From the line that contains "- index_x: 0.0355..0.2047" through the line that contains "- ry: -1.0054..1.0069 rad", output every line of the listing below exactly and leave out all the rest.

PROVIDED DATA:
┏━━
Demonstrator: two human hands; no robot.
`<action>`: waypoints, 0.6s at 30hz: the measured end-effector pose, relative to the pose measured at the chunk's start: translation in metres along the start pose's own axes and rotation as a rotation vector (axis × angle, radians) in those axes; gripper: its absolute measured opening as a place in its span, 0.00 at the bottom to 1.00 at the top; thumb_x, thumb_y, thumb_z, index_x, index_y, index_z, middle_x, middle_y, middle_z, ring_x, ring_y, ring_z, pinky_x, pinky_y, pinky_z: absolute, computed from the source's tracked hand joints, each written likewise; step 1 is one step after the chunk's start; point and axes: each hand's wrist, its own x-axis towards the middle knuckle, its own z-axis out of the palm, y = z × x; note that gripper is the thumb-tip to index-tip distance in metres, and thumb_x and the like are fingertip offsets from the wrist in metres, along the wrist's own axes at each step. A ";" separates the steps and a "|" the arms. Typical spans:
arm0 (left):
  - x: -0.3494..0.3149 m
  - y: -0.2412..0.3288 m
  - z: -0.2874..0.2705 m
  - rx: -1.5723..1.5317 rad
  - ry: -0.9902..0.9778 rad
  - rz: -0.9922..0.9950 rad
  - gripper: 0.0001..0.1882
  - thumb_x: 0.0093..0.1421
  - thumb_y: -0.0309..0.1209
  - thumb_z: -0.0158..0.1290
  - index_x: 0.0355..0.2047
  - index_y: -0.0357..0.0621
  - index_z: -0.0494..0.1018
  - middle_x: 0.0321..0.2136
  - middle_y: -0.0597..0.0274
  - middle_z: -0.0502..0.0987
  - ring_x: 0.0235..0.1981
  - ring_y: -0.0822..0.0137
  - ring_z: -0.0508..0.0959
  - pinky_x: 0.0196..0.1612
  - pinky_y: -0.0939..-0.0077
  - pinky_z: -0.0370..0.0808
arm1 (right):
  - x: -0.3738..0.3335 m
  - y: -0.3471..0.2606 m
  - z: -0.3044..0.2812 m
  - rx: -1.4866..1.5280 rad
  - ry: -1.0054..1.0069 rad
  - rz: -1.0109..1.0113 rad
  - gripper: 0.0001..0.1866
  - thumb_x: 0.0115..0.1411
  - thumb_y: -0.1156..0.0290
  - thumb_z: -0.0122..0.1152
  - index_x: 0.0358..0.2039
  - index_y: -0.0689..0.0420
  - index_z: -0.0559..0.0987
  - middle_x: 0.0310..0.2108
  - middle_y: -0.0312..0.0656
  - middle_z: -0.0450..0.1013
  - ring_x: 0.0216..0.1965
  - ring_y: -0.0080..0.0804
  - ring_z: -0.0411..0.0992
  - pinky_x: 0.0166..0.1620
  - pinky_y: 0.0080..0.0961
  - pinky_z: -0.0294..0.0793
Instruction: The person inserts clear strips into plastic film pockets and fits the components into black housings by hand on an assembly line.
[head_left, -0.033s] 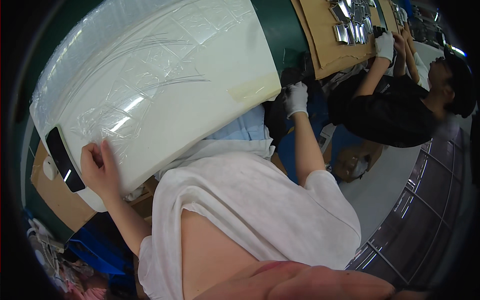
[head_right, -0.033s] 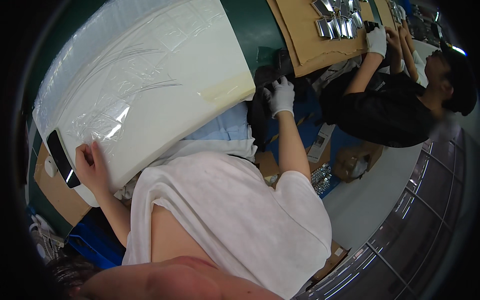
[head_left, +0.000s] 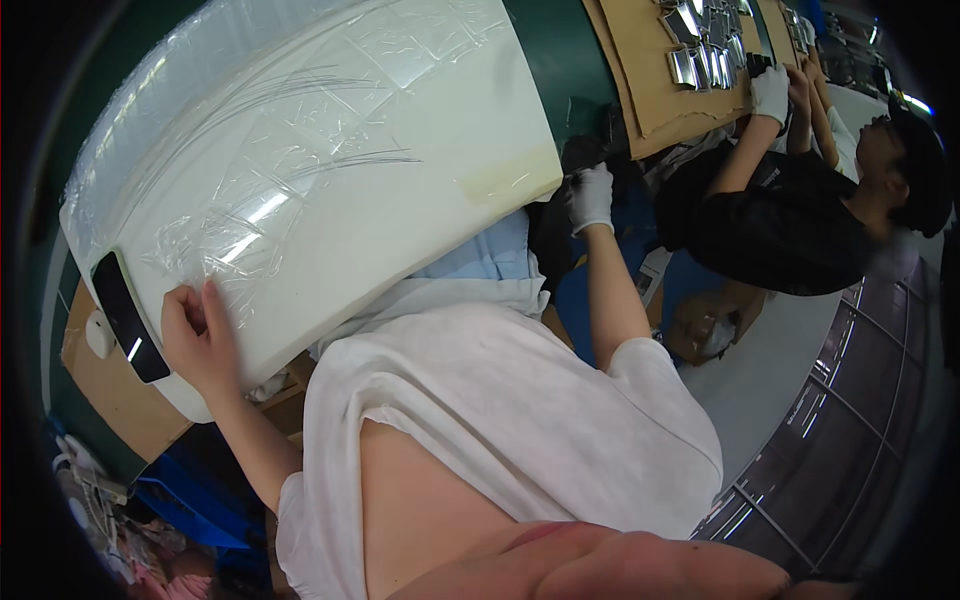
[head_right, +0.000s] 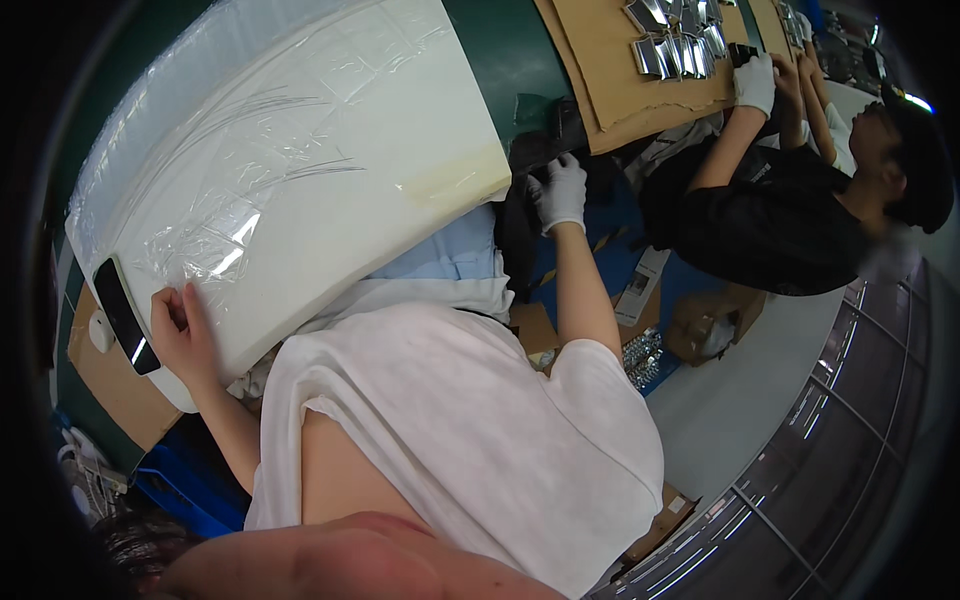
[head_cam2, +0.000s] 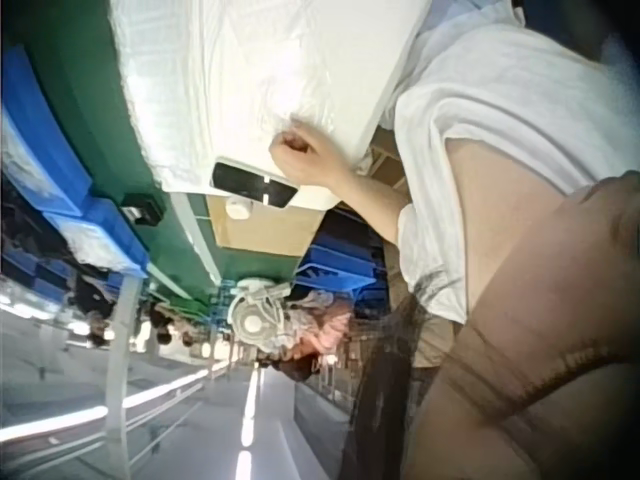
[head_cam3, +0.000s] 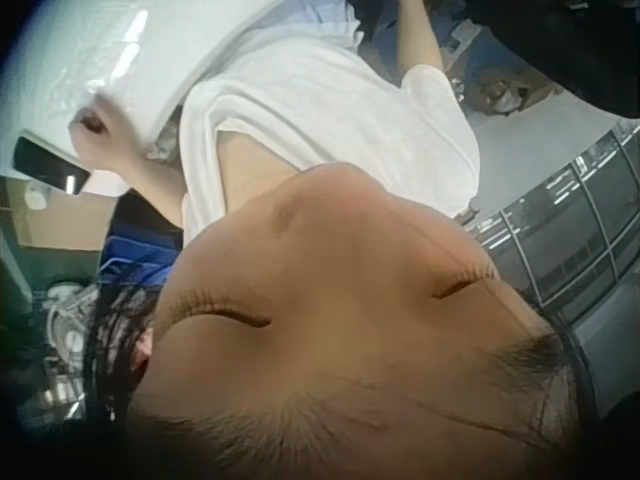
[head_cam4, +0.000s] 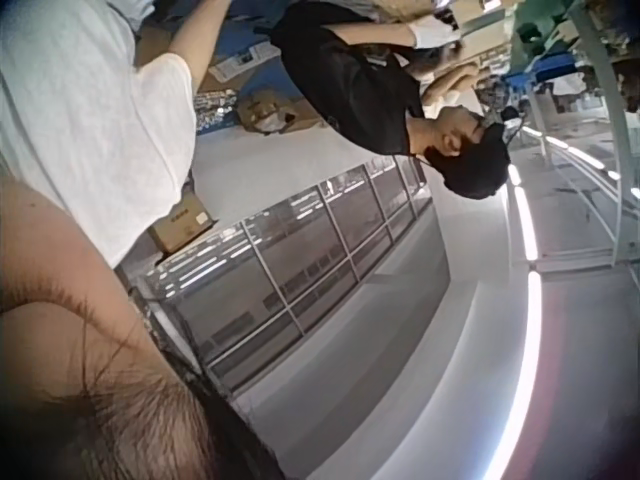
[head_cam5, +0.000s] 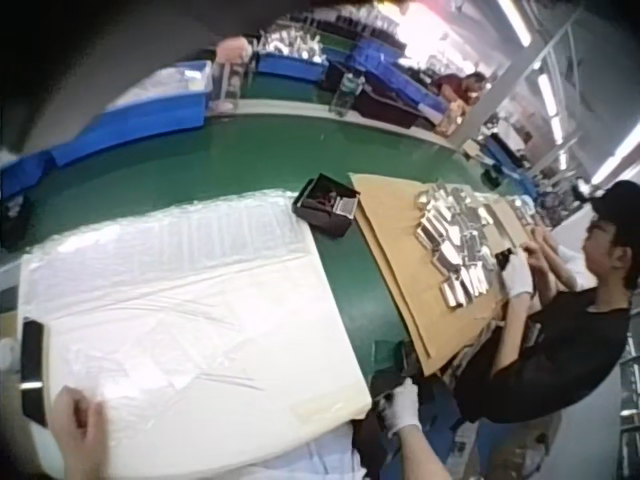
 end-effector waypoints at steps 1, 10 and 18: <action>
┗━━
ANSWER BOX:
  - index_x: 0.0355..0.2047
  - index_y: -0.0357..0.0621
  - index_z: -0.0494..0.1018
  - middle_x: 0.0321..0.2136
  - middle_y: -0.0597..0.0274
  - middle_z: -0.0502..0.0987
  - ring_x: 0.0235..0.1981
  - ring_y: -0.0822..0.0137
  - ring_z: -0.0508..0.0959
  - pinky_x: 0.0196..0.1612
  - pinky_y: -0.0939..-0.0077
  - pinky_z: -0.0370..0.0808
arm1 (right):
  - x: -0.3738..0.3335 m
  - y: -0.3471..0.2606 m
  - z: -0.3044..0.2812 m
  - rx: -1.4866..1.5280 rad
  - ry: -1.0054..1.0069 rad

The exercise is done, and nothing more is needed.